What exactly did the Heat have before James' ridiculous TV special on July 9? Wade has a championship ring, but the Heat were never exactly contenders without Shaquille O'Neal's presence (42 wins the year before he showed up; 43, 47, and the majority of that 15-67 season after). Chris Bosh has been part of a single winning season during his seven years in Toronto (47-35 four years ago). That was also the only season in which Bosh was named one of the NBA's top-15 players, earning All-NBA 2nd Team honors. With those two guys (whose teams have been around or below .500 for most of their seven seasons when each was the unquestioned leader of a franchise), the Heat were given a chance to maybe be one of the top teams in the East. That's what they're saying about the Bulls, and no one is talking about Chicago in the same breath as Miami right now.

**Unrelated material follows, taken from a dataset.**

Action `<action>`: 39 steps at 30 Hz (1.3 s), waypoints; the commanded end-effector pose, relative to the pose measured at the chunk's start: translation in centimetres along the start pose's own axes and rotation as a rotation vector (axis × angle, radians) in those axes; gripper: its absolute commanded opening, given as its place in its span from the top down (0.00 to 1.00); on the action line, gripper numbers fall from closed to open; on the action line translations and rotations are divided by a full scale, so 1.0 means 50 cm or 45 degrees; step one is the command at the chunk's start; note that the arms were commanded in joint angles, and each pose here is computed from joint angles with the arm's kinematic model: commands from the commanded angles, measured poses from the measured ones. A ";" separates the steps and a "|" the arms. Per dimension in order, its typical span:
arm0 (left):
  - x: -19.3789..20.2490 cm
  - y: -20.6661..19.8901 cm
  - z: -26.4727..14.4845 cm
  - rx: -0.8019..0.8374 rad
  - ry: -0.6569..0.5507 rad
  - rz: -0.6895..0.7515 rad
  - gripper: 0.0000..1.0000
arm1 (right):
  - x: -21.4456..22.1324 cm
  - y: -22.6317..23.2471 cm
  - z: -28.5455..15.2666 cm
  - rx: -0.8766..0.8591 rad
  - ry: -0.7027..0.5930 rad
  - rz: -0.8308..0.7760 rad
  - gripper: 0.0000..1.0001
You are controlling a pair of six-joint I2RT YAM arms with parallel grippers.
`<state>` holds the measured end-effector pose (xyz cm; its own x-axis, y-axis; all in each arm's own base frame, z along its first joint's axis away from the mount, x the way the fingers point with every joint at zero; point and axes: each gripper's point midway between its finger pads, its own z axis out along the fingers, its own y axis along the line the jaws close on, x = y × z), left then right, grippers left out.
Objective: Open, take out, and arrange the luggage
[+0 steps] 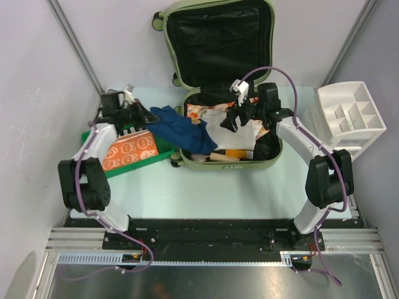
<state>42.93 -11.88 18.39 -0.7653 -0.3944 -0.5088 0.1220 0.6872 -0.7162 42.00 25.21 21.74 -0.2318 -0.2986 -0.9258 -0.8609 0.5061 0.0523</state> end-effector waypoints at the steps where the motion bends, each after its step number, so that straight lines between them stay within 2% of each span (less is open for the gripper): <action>1: -0.077 0.075 -0.131 -0.146 -0.201 0.103 1.00 | -0.003 -0.010 -0.008 0.034 0.013 -0.021 0.12; 6: -0.121 0.202 -0.244 -0.344 -0.328 0.128 1.00 | -0.001 -0.013 0.006 0.017 0.026 -0.001 0.12; 11: -0.113 0.350 -0.326 -0.549 -0.362 0.092 1.00 | -0.009 -0.012 0.029 -0.015 0.053 0.020 0.08; 14: -0.094 0.418 -0.356 -0.636 -0.346 0.080 1.00 | -0.012 -0.009 0.036 -0.025 0.056 0.009 0.07; 17: -0.064 0.455 -0.352 -0.667 -0.286 0.089 0.99 | -0.006 -0.006 0.040 -0.034 0.069 0.008 0.07; 18: -0.056 0.458 -0.345 -0.649 -0.268 0.093 0.90 | -0.008 -0.006 0.040 -0.031 0.068 0.007 0.07; 19: -0.038 0.468 -0.336 -0.639 -0.241 0.066 0.74 | -0.005 -0.005 0.042 -0.034 0.072 0.008 0.07; 21: -0.021 0.479 -0.328 -0.648 -0.221 0.024 0.58 | -0.006 -0.007 0.045 -0.034 0.073 0.005 0.06; 22: -0.012 0.492 -0.330 -0.685 -0.210 0.004 0.47 | -0.007 -0.007 0.045 -0.033 0.075 0.004 0.06; 24: -0.005 0.517 -0.344 -0.784 -0.208 -0.025 0.38 | -0.009 -0.010 0.046 -0.030 0.078 -0.002 0.06; 26: -0.017 0.511 -0.361 -0.829 -0.228 0.000 0.27 | -0.005 -0.015 0.045 -0.020 0.088 -0.008 0.06; 27: -0.035 0.501 -0.372 -0.843 -0.251 0.032 0.26 | -0.008 -0.019 0.044 -0.012 0.089 -0.012 0.06; 28: -0.050 0.493 -0.385 -0.863 -0.270 0.057 0.01 | -0.003 -0.021 0.043 -0.009 0.104 -0.009 0.06; 30: -0.099 0.451 -0.416 -0.923 -0.294 0.182 0.00 | 0.008 -0.036 0.043 0.021 0.143 0.002 0.06; 32: -0.121 0.424 -0.439 -1.064 -0.259 0.307 0.00 | 0.019 -0.056 0.039 0.070 0.182 -0.002 0.06; 33: -0.153 0.390 -0.464 -1.126 -0.305 0.389 0.00 | 0.039 -0.061 0.041 0.080 0.224 0.015 0.06; 34: -0.160 0.388 -0.492 -1.268 -0.306 0.420 0.00 | 0.041 -0.069 0.039 0.097 0.237 -0.001 0.06; 35: -0.170 0.362 -0.487 -1.304 -0.295 0.506 0.00 | 0.051 -0.081 0.037 0.127 0.260 -0.004 0.07; 37: -0.187 0.309 -0.486 -1.329 -0.330 0.599 0.00 | 0.070 -0.087 0.038 0.137 0.297 -0.007 0.07; 39: -0.201 0.261 -0.469 -1.260 -0.362 0.670 0.00 | 0.081 -0.092 0.039 0.151 0.320 -0.011 0.09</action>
<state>37.60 16.37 19.21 -0.6282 -0.1425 -0.7649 -0.2911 0.9547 0.0613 45.01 24.46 17.71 -0.3356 -0.4380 -0.8340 -0.8257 0.5630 0.0366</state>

But James made his decision and we had a new champion to crown. There was no more “could emerge as one of the top teams” talk and no more recruiting talk. Each new player who signed was quickly determined to be one of the most quintessential role players in the league's history, from Mike Miller (has been vaguely relevant over the years) to Udonis Haslem (already on the Heat) to Zydrunas Ilgauskas (is 35, started 6 games last year). Watch out league, Eddie House, Juwan Howard, and Jamaal Magloire are taking their talents to South Beach. Let's be honest, looking at the entire Miami roster right now apart from James, you're probably thinking 50 wins, which is how many a decent Boston squad had last year.

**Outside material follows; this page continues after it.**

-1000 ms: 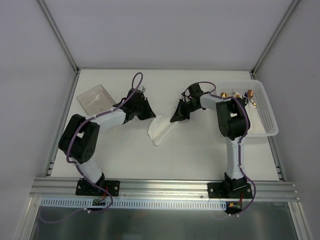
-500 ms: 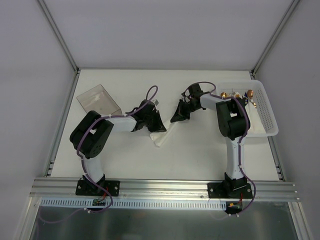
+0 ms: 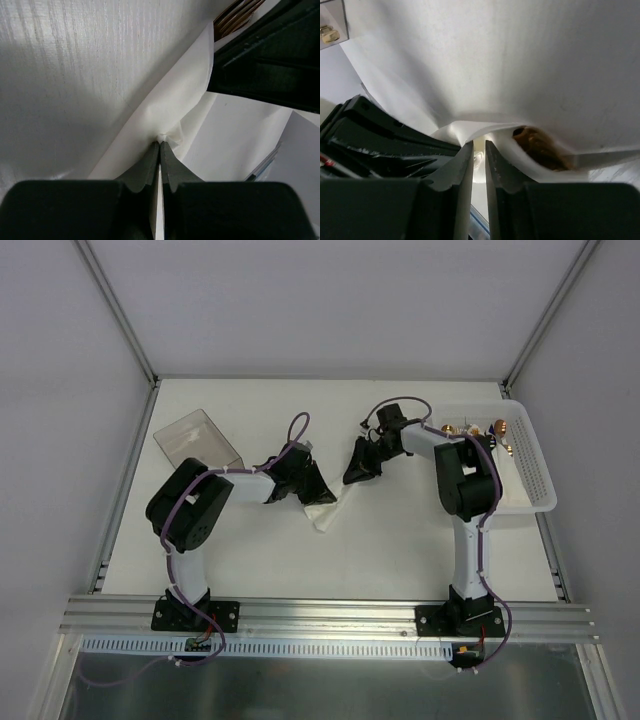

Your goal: Place the utensils on the paper napkin and roll it up

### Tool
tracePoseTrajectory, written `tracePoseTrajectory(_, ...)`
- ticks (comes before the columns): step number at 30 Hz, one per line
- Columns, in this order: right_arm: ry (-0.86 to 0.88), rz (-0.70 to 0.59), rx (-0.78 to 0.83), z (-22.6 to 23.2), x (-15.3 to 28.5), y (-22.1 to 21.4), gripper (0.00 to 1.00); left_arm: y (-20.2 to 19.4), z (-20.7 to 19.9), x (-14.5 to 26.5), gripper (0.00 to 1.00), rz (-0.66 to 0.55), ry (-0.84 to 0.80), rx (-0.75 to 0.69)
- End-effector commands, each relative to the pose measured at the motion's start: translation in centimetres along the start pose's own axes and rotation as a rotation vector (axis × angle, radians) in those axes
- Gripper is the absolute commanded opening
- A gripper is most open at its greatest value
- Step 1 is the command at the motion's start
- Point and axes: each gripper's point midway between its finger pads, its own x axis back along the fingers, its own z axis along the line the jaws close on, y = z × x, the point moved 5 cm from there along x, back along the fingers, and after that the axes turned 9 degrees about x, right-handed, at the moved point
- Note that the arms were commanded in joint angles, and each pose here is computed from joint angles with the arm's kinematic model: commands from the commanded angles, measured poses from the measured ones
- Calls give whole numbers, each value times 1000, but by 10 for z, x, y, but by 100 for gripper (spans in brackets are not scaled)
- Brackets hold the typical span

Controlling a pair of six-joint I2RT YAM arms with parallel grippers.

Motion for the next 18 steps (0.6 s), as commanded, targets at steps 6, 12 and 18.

Add LBJ into the mix, and Jeff Van Gundy (basketball analyst, 11-year NBA coach who won 58% of his games) is now predicting they'll top the Bulls' 72-10 record from 1995-96. As crazy as that sounds (most experts are expecting the Heat to win 60-65 contests), someone is willing to say it's possible. And it's only possible because of James. And lest we forget, the Cavs are being picked to win around 30 games this year, and that's with almost the exact same team—other than James of course—that won 61 and 66 games the past two years.

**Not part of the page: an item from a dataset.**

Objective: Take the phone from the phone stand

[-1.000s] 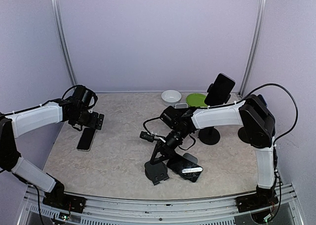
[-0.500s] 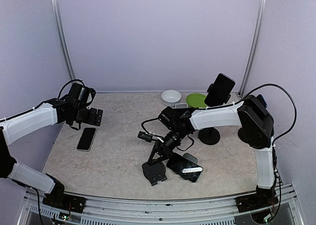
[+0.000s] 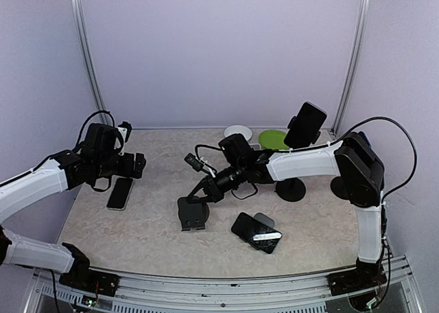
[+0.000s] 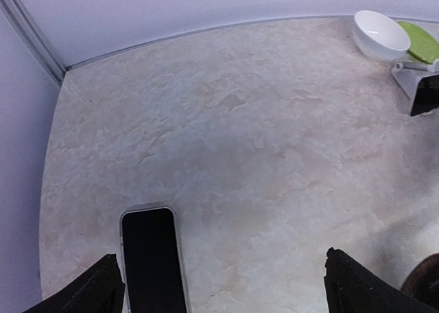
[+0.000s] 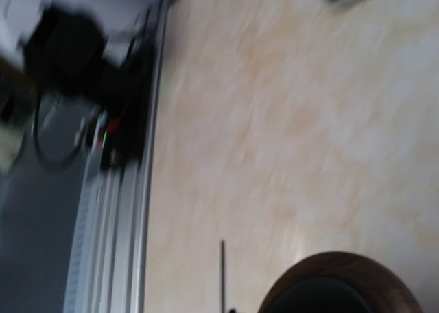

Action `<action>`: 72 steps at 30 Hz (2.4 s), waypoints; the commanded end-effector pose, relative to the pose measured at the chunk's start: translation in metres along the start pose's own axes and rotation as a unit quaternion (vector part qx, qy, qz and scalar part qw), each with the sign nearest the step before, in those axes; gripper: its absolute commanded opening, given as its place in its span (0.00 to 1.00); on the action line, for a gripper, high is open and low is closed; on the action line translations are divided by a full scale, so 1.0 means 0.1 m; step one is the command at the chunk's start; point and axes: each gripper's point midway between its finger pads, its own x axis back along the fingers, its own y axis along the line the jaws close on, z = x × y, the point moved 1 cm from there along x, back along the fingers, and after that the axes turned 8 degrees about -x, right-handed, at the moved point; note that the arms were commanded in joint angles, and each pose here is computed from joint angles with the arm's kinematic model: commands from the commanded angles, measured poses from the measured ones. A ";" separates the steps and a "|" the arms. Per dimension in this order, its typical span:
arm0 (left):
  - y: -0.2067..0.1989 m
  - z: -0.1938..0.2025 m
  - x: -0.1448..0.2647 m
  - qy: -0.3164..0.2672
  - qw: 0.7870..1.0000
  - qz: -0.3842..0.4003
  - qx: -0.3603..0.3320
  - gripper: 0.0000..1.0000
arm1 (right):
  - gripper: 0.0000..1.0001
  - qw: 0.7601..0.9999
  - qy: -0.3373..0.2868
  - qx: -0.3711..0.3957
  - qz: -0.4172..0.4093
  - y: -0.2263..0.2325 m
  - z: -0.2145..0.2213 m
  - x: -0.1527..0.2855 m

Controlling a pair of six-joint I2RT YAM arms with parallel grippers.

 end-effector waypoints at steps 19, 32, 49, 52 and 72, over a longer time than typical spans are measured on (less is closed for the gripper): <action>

I know everyone wants to pile on James and point out he's trying to win championships the weak or easy way, but no one is even pretending that Miami would have a chance at a championship without him. Let alone a dynasty, let alone a single-loss season. The difference between a probable 50-win season and a possible 73-win season is humongous. And that's why we need to put aside what a self-centered narcissist James is and simply recognize that he is still the most valuable player to any team that wants to win games.